Принес он крючковатых тычинок, повернул хлюста спиною и начал, подвострив концы, в тело ему пихать…
Заорал хлюст, а у меня, не знаю откуда, сила взялась. Выдернул я руку, аж вся шкура на веревке осталась, и, откатившись, стал развязывать ноги.
Покуль я развязывал, он ему штук пять вогнал.
Нащупал я нож в кармане, вытащил его и покатился, как будто связанный… к нему… Только он хотел вонзить тычинку, – я размахнулся и через спину угодил, видимо, в самое его сердечушко…
Обрезал я на хлюсту веревки, качнул его голову, а он, бедняга, впился зубами в землю да так… и Богу душу отдал.
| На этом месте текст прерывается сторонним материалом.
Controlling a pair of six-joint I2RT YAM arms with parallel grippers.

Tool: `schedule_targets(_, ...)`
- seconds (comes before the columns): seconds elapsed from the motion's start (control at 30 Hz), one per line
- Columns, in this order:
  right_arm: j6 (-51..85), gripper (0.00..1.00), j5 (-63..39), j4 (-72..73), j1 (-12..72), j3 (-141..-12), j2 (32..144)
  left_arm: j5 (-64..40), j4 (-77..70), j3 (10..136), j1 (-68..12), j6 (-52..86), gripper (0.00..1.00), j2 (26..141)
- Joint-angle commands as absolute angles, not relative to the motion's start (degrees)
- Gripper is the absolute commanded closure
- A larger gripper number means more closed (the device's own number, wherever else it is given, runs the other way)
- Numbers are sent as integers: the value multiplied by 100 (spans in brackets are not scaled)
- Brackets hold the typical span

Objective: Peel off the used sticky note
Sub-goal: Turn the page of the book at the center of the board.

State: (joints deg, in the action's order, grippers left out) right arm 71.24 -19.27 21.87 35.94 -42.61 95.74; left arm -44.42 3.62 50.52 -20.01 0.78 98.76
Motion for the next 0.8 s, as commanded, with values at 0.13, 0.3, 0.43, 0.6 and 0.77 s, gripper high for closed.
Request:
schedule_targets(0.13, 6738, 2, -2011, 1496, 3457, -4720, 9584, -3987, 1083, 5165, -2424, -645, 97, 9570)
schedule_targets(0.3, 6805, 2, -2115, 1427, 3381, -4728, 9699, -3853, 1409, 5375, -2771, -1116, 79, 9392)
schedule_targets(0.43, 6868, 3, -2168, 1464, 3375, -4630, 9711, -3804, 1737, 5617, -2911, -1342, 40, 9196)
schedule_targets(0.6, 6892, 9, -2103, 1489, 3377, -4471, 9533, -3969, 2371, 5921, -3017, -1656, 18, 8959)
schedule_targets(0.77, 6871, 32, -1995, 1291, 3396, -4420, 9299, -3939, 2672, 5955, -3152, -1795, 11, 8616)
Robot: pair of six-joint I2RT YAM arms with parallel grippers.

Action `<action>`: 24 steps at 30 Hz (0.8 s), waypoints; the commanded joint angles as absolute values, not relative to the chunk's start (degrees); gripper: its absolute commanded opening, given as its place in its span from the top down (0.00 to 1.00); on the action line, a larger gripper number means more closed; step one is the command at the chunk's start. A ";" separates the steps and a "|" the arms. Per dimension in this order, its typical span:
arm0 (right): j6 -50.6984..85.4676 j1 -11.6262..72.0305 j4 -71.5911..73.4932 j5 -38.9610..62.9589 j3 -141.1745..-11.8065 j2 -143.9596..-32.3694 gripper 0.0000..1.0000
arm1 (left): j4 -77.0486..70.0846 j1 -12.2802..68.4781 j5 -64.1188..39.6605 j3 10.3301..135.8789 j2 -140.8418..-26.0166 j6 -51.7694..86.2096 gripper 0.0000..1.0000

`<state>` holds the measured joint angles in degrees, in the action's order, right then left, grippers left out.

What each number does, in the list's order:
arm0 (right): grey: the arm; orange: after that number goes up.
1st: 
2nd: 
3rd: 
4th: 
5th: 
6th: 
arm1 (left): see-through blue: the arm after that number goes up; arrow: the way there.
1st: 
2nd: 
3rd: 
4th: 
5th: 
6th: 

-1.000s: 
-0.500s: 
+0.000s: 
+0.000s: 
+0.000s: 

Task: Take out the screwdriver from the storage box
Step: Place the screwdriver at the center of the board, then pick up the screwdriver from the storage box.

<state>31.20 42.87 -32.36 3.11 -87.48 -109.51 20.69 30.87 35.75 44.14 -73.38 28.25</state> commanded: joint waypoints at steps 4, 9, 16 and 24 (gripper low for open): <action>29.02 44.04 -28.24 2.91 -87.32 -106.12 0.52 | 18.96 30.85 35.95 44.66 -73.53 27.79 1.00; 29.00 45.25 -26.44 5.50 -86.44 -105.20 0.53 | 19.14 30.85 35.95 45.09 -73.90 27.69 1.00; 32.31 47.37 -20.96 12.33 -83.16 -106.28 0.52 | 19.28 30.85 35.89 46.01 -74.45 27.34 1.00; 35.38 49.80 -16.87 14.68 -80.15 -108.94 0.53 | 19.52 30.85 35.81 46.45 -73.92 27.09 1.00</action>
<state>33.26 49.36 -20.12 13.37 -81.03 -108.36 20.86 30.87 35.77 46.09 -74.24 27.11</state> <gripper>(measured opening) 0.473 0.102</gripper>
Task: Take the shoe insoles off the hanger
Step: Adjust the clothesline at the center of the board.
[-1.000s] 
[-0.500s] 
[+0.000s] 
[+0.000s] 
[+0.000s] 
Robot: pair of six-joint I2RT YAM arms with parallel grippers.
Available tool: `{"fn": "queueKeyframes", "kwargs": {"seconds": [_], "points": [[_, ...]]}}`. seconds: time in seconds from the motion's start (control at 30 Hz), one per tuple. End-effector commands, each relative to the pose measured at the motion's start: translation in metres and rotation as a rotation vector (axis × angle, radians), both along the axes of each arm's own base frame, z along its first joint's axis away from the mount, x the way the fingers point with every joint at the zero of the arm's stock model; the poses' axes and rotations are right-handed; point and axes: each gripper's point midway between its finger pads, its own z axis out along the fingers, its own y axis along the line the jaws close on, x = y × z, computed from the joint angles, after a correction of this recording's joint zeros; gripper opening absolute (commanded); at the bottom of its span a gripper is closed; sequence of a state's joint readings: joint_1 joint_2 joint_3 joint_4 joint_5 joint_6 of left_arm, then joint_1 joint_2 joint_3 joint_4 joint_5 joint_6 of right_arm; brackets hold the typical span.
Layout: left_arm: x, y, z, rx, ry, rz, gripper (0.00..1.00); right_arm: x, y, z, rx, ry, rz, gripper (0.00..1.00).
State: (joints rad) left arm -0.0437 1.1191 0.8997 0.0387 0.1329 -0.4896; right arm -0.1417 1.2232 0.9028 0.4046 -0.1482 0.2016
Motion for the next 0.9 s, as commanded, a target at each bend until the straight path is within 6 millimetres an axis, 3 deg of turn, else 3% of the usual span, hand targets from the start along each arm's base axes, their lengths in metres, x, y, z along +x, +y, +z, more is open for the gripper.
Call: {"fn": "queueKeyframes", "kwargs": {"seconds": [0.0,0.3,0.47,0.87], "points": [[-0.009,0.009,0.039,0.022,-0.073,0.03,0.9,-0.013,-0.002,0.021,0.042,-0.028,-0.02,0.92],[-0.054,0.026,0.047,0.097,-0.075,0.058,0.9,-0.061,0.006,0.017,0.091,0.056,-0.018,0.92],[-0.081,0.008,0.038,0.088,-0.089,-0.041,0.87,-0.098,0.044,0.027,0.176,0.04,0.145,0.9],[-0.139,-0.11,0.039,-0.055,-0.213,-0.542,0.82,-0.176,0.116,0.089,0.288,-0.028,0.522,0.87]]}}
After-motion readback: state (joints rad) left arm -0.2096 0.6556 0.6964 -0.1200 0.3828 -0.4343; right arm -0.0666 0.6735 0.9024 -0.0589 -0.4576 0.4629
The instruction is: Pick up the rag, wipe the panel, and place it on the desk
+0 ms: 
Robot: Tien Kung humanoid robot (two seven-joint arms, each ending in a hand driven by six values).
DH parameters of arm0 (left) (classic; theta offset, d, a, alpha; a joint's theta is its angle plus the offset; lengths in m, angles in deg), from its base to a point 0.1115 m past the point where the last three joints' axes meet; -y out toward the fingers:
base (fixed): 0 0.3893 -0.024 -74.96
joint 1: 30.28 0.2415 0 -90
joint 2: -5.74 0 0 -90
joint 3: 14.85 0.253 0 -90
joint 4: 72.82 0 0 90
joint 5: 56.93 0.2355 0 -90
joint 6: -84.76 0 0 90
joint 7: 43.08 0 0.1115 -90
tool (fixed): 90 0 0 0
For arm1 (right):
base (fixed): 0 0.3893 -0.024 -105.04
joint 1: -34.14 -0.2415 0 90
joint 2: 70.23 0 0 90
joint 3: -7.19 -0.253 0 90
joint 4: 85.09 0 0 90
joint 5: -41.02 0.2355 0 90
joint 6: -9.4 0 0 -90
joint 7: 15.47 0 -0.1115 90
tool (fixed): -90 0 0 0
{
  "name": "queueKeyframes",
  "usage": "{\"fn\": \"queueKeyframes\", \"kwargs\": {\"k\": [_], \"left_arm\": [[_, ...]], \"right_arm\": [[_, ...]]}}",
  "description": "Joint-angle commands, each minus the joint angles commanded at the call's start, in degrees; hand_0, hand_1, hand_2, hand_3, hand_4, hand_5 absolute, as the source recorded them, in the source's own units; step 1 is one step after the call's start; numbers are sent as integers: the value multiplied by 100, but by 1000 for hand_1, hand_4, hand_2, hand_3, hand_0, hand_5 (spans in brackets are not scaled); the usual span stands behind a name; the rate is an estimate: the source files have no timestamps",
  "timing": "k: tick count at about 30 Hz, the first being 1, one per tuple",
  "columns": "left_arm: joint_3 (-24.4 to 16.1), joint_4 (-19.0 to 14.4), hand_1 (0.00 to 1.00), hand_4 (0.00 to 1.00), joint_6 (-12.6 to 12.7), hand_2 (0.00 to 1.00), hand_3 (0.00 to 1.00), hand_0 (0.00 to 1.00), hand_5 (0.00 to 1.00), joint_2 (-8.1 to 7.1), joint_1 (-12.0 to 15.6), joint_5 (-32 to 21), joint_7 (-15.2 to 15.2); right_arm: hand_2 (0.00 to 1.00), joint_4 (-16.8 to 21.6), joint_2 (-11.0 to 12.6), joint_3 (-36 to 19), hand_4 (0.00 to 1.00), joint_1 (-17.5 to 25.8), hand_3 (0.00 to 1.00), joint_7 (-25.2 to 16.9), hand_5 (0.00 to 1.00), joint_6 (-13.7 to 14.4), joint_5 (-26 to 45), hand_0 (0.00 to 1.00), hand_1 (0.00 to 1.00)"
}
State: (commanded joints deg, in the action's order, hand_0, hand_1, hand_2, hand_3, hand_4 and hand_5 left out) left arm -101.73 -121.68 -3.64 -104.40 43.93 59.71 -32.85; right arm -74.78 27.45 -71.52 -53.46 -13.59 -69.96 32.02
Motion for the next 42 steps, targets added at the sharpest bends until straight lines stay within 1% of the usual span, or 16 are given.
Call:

Аксютка замолчал. Глаза его как бы заволоклись дымом, а под рубахой, как голубь, клевало грудь сердце.
Лунь лизала траву, дробно щелкали соловьи, и ухал филин.
Глава шестая
На Миколин день Карев с Аксюткой ловил в озере красноперых карасей.
Сняли портки и, свернув их комом, бросили в щипульник. На плече Карева висел длинный мешок. Вьюркие щуки, ударяя в стенки мешка, щекотали ему колени.
– Кто-то идет, – оглянулся Аксютка, – кажись, баба, – и, бросив ручку бредня к берегу, побег за портками.
Карев увидел, как по черной балке дороги с осыпающимися пестиками черемухи шла Лимпиада.
Он быстро намахнул халат и побежал ей навстречу.
– Какая ты сегодня нарядная…
– А ты какой ненарядный, – рассмеялась она и брызнула снегом черемухи в его всклокоченные волосы.
Улыбнулся своей немного грустной улыбкой и почуял, как радостно защемило сердце. Взял нежно за руку и повел показать рыбу.
– Вот и к разу попала. Растагарю костер и ухи наварю…
– Во-во! – замахал весело ведром Карев и, скатывая бредень, положил конец на плечо, а другой подхватил Аксютка.
– Ведь он ворища, – указала пальцем на него. – Ты небось думаешь, какой прохожий?..
– Нет, – улыбнулся Карев, – я знаю.
Аксютка вертел от смеха головою и рассучивал рукав.